Als Pianist wie als Autor strebt Brendel stets aufs Gesamtmassiv

So berühmt wie seine Platten wurden seine Texte nicht, trotzdem gelten sie unter Gutbebücherten als tiefsinnige und glänzend formulierte Erörterungen zu allen Fragen der (Klavier-)Musik. Seit 1966 erschienen sie als Beihefttexte, Essays für Zeitschriften, Buchaufsätze; vor genau zwanzig Jahren ehrte Brendel die ZEIT mit Ermahnungen eines Mozartspielers an sich selbst.

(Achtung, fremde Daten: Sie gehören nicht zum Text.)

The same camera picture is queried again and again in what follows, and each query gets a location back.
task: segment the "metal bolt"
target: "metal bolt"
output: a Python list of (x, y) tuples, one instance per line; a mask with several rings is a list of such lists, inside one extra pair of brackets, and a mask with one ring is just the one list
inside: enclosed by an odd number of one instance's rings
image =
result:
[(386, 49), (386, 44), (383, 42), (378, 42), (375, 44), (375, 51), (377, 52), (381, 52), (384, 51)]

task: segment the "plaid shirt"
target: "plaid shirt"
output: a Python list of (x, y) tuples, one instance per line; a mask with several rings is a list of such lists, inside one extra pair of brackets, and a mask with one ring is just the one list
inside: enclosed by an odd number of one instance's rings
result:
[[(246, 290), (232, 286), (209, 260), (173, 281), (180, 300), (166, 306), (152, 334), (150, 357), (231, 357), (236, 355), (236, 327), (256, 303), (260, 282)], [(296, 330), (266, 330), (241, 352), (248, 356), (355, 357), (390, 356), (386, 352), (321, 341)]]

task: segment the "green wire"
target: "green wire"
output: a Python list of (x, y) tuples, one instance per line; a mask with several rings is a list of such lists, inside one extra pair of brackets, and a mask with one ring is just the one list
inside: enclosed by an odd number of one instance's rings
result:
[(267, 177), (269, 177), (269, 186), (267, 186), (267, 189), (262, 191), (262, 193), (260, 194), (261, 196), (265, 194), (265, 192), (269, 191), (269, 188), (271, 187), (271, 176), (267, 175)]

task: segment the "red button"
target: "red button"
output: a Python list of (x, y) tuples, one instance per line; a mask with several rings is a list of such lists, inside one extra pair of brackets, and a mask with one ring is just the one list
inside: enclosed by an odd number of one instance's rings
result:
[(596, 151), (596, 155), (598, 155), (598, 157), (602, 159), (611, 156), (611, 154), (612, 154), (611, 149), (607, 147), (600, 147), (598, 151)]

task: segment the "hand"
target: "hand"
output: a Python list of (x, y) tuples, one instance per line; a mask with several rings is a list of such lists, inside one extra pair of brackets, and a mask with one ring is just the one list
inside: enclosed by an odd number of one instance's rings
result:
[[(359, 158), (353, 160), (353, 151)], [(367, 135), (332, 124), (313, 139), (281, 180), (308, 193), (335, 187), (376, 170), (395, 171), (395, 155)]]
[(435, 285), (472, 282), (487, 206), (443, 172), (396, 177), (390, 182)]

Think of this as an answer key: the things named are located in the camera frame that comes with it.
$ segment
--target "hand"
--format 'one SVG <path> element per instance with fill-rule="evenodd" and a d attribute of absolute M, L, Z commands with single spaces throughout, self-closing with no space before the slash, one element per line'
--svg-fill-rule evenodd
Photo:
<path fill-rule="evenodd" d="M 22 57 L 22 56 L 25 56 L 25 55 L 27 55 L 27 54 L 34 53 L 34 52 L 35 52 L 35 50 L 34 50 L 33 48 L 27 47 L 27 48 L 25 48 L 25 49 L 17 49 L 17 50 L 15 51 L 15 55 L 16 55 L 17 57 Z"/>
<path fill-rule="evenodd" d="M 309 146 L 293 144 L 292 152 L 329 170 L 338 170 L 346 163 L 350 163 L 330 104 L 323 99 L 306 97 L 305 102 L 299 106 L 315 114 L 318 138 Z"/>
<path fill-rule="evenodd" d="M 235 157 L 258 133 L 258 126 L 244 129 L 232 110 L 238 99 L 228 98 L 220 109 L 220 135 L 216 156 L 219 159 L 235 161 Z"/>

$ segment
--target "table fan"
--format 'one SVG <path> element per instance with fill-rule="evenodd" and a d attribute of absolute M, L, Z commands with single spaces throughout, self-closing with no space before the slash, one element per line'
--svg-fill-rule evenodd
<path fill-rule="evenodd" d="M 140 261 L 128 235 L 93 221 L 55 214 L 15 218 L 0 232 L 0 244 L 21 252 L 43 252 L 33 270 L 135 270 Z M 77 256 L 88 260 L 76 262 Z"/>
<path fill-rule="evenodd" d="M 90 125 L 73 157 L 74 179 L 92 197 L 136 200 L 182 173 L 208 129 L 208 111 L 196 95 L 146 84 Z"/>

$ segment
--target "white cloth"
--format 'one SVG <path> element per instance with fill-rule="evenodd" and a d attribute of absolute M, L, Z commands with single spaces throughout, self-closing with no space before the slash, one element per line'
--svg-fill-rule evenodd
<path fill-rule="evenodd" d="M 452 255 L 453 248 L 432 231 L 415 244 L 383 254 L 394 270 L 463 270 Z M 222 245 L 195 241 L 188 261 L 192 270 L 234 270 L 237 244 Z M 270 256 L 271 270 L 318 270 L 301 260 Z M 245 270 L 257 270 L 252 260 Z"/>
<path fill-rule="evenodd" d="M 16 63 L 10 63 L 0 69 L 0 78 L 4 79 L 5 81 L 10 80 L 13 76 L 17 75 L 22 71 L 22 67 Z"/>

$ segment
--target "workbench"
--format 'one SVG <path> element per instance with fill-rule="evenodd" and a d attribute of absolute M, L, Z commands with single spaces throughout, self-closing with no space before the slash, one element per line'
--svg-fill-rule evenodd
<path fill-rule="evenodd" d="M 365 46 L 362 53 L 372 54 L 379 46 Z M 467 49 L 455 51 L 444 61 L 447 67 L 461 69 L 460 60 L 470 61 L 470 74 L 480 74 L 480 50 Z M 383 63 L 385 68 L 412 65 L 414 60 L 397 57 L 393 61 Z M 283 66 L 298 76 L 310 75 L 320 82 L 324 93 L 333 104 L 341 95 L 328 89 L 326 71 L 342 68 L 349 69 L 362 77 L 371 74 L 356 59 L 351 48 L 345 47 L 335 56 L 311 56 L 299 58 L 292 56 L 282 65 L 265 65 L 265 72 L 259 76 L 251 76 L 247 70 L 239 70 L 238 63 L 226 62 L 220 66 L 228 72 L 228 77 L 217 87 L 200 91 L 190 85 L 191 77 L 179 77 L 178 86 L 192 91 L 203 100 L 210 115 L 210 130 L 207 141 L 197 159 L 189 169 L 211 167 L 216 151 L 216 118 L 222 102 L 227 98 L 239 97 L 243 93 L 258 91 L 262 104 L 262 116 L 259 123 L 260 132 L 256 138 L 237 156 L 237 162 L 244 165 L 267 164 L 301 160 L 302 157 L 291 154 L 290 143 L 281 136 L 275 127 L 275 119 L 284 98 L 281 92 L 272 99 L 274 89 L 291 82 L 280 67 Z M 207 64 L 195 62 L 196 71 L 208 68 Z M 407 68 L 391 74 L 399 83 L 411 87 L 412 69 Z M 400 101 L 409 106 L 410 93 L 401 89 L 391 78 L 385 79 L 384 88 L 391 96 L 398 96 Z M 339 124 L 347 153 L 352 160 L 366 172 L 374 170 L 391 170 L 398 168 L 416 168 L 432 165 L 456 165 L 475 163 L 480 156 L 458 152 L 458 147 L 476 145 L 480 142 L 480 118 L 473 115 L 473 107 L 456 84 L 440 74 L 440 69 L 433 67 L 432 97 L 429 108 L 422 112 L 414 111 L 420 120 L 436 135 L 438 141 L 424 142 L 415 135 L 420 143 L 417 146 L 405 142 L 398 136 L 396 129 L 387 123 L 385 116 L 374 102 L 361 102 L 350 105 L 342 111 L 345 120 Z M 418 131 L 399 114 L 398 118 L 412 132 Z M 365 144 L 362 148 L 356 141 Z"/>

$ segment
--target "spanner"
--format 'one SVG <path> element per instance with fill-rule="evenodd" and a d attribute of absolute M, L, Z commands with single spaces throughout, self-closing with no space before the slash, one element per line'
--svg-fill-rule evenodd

Jetzt wurden sie, mit ein paar neuen Beiträgen, zu seinem 75. Geburtstag im Januar 2006, in einem Sammelband gebündelt, welcher den knöchern-bescheidenen Titel Über Musik trägt .

Auf die Höhe des Spielens und des Schreibens gelangt der Künstler nicht nur durch das Handwerk, sondern auch über beider gemeinsames Basislager: das Nachdenken. Als Pianist wie als Autor strebt Brendel, der sich das Arbeiten gern schwer macht, nach der spirituellen Bewältigung des Gesamtmassivs. Noten sind bloß Klettersteige, das Gedachte liegt neben, über, unter und hinter ihnen. Um dieses Gedachte zu begreifen, ist Brendel keine Gründlichkeit zu gering, denn der Komponist ist seine höchste Instanz. Wenn Brendel Klavier spielt, fühlt er sich »eingeklemmt zwischen dem Komponisten und dem Publikum«, dies ist eine ihm sehr angenehme Haltung.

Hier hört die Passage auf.